### What the task requires
Emit a verbatim copy of the lines running from the line with "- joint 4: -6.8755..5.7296" through the end of the material below.

### Exercise data
··········

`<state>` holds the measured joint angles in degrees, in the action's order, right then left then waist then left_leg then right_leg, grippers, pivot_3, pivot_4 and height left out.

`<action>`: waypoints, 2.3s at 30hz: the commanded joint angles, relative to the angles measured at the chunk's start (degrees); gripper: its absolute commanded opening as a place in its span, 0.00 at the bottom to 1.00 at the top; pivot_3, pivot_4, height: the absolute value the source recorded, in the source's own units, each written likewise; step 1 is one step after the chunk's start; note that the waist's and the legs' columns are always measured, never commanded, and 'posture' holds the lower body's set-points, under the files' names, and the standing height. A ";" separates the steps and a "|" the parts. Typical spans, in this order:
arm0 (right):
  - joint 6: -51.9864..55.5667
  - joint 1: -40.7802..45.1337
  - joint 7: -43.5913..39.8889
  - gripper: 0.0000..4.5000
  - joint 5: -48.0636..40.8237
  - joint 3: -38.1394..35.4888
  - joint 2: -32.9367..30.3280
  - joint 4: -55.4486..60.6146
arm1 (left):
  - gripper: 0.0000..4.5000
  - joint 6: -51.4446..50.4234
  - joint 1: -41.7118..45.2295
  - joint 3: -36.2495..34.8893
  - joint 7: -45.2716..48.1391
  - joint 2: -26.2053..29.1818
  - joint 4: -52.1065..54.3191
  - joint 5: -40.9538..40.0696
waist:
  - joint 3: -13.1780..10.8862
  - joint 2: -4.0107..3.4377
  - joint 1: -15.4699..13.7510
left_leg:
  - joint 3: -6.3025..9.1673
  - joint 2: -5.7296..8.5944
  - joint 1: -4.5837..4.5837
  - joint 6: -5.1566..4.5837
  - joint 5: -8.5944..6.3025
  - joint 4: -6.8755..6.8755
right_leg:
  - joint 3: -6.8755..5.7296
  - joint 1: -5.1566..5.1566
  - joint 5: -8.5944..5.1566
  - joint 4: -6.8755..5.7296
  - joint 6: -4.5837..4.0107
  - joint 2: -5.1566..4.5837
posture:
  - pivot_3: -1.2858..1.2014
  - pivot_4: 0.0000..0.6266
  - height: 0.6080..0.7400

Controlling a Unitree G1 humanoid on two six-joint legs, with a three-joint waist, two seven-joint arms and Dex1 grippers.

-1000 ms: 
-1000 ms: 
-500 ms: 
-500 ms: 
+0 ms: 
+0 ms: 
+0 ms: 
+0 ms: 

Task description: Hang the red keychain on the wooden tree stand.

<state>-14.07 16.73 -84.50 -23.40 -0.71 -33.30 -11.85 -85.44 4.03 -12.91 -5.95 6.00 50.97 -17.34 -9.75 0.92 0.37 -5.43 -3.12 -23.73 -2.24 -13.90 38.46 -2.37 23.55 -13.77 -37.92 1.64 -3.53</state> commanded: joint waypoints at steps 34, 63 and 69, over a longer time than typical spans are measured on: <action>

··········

### Exercise answer
  - joint 4: -6.8755..5.7296
  - joint 6: -4.5837..4.0107
  - joint 2: -5.1566..4.5837
posture:
  - pivot_3: -1.2858..1.2014
  - pivot_4: 0.0000..0.6266
  - height: 0.6080..0.7400

Controlling a Unitree G1 humanoid on two six-joint legs, with a three-joint waist, two seven-joint arms and Dex1 grippers.

-1000 ms: 
-1000 ms: 
-500 ms: 
-500 ms: 
+0 ms: 
+0 ms: 
+0 ms: 
+0 ms: 

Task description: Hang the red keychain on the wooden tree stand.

<state>-14.07 16.73 -84.50 -23.40 -0.71 -33.30 -11.85 -85.44 4.03 -12.91 -5.95 6.00 50.97 -17.34 -9.75 0.92 0.37 -5.43 -3.12 -23.73 -2.24 -13.90 38.46 -2.37 23.55 -13.77 -37.92 1.64 -3.53</state> commanded: joint waypoints at steps 34, 63 and 69, over a longer time than typical spans are measured on: <action>

The answer requires no additions.